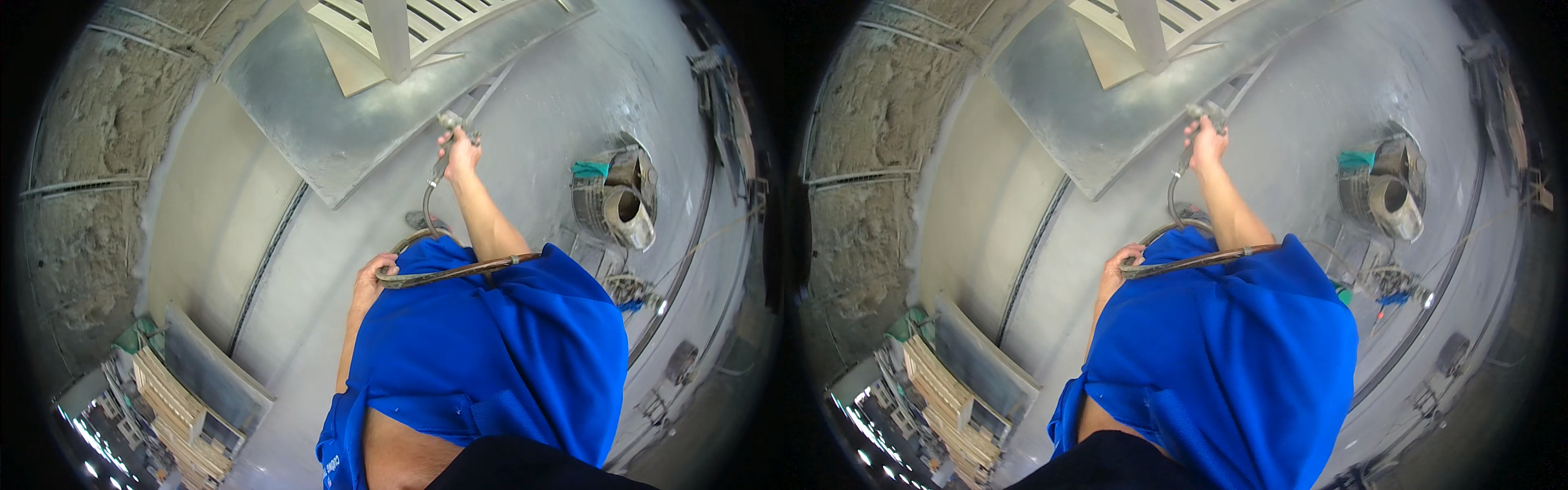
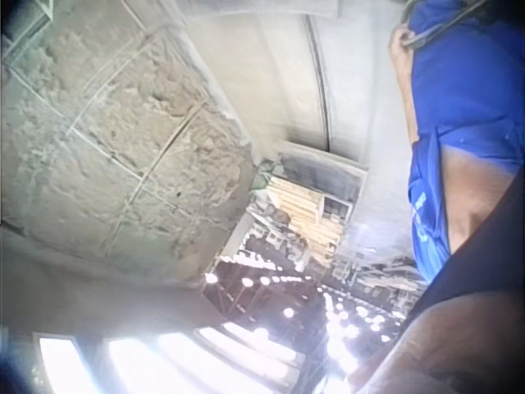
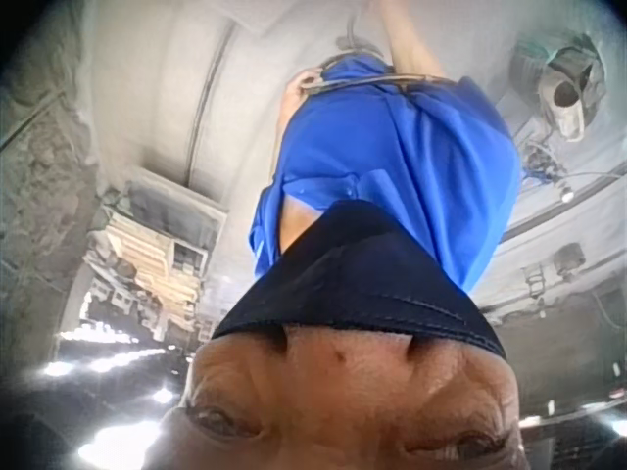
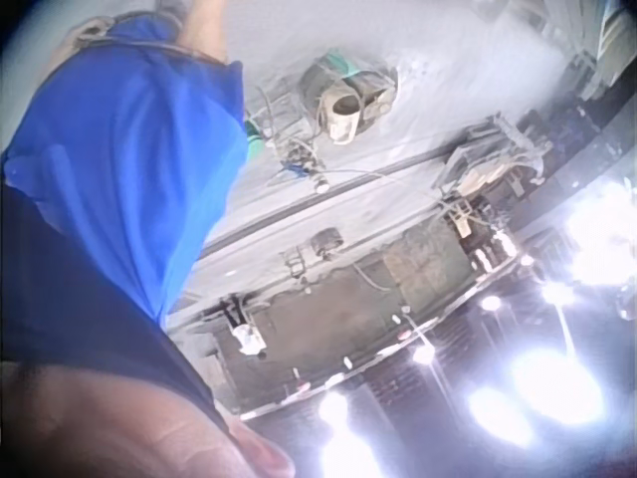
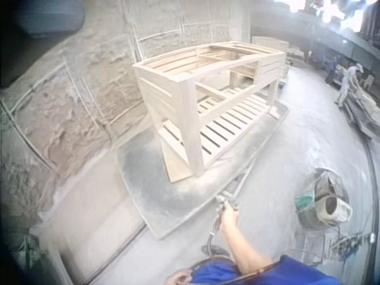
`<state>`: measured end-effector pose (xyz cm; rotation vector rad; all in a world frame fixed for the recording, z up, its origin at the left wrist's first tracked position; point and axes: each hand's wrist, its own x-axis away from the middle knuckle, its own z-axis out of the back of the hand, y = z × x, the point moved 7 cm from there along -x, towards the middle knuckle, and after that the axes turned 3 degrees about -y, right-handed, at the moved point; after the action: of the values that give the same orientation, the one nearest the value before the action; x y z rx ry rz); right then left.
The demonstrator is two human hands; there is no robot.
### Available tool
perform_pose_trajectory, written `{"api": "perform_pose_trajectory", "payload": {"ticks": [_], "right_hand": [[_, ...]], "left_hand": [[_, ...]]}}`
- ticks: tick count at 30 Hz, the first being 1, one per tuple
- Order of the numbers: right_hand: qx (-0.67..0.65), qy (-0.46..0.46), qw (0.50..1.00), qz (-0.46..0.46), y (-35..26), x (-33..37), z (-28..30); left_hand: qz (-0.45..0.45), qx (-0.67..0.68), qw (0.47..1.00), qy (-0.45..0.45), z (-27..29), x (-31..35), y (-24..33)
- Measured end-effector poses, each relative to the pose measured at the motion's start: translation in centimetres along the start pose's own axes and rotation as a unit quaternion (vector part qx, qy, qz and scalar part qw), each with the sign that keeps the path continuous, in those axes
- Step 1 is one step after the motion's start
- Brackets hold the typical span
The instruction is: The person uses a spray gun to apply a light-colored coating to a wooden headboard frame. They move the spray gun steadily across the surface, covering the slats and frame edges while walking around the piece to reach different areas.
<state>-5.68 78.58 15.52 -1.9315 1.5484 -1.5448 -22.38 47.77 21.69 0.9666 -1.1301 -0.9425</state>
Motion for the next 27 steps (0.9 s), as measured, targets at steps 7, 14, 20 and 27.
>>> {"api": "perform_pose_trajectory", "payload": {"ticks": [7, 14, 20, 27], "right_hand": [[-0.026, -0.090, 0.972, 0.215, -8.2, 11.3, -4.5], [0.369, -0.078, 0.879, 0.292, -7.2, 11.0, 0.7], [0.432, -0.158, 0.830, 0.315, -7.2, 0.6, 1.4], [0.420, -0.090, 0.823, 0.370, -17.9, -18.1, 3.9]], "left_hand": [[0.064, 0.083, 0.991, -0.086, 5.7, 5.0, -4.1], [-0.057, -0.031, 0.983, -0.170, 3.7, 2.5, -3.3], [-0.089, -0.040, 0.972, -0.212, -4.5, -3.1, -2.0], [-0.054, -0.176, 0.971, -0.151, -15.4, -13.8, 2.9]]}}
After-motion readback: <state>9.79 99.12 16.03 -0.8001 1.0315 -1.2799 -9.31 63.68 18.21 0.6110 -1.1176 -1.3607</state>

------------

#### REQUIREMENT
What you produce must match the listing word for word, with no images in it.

#### RESULT OF THE EXERCISE
`<state>`: measured end-effector pose (xyz cm; rotation vector rad; all in a world frame fixed for the recording, z up, its origin at the left wrist's first tracked position; point and axes: each hand's wrist, its own x-axis away from the middle knuckle, its own z-axis out of the back of the hand, y = z × x, the point moved 7 cm from there along -x, towards the middle knuckle, and after that the axes turned 3 degrees about -y, right-handed, at the moved point; after the action: of the values that give the same orientation, the one nearest the value before the action; x y z rx ry rz); right then left.
The demonstrator is two human hands; there is no robot.
### Available tool
perform_pose_trajectory, written `{"api": "perform_pose_trajectory", "payload": {"ticks": [_], "right_hand": [[_, ...]], "left_hand": [[_, ...]]}}`
- ticks: tick count at 30 Hz, the first being 1, one per tuple
- Order of the numbers: right_hand: qx (-0.67..0.65), qy (-0.46..0.46), qw (0.50..1.00), qz (-0.46..0.46), y (-35..26), x (-33..37), z (-28..30); left_hand: qz (-0.45..0.45), qx (-0.67..0.68), qw (0.47..1.00), qy (-0.45..0.45), z (-27..29), x (-31..35), y (-24..33)
- Measured end-effector poses, each relative to the pose measured at the motion's start: translation in centimetres along the start pose's own axes and rotation as a unit quaternion (vector part qx, qy, qz and scalar part qw), each with the sign that keeps the path continuous, in those axes
- Step 1 is one step after the motion's start
- Brackets hold the typical span
The instruction is: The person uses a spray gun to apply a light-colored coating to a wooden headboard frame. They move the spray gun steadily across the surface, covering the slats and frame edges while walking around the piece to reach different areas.
<state>-5.68 78.58 15.52 -1.9315 1.5484 -1.5448 -22.38 47.77 21.69 0.9666 -1.1301 -0.9425</state>
Motion for the next 27 steps (0.9 s), as measured, targets at steps 7, 14, 20 and 27.
>>> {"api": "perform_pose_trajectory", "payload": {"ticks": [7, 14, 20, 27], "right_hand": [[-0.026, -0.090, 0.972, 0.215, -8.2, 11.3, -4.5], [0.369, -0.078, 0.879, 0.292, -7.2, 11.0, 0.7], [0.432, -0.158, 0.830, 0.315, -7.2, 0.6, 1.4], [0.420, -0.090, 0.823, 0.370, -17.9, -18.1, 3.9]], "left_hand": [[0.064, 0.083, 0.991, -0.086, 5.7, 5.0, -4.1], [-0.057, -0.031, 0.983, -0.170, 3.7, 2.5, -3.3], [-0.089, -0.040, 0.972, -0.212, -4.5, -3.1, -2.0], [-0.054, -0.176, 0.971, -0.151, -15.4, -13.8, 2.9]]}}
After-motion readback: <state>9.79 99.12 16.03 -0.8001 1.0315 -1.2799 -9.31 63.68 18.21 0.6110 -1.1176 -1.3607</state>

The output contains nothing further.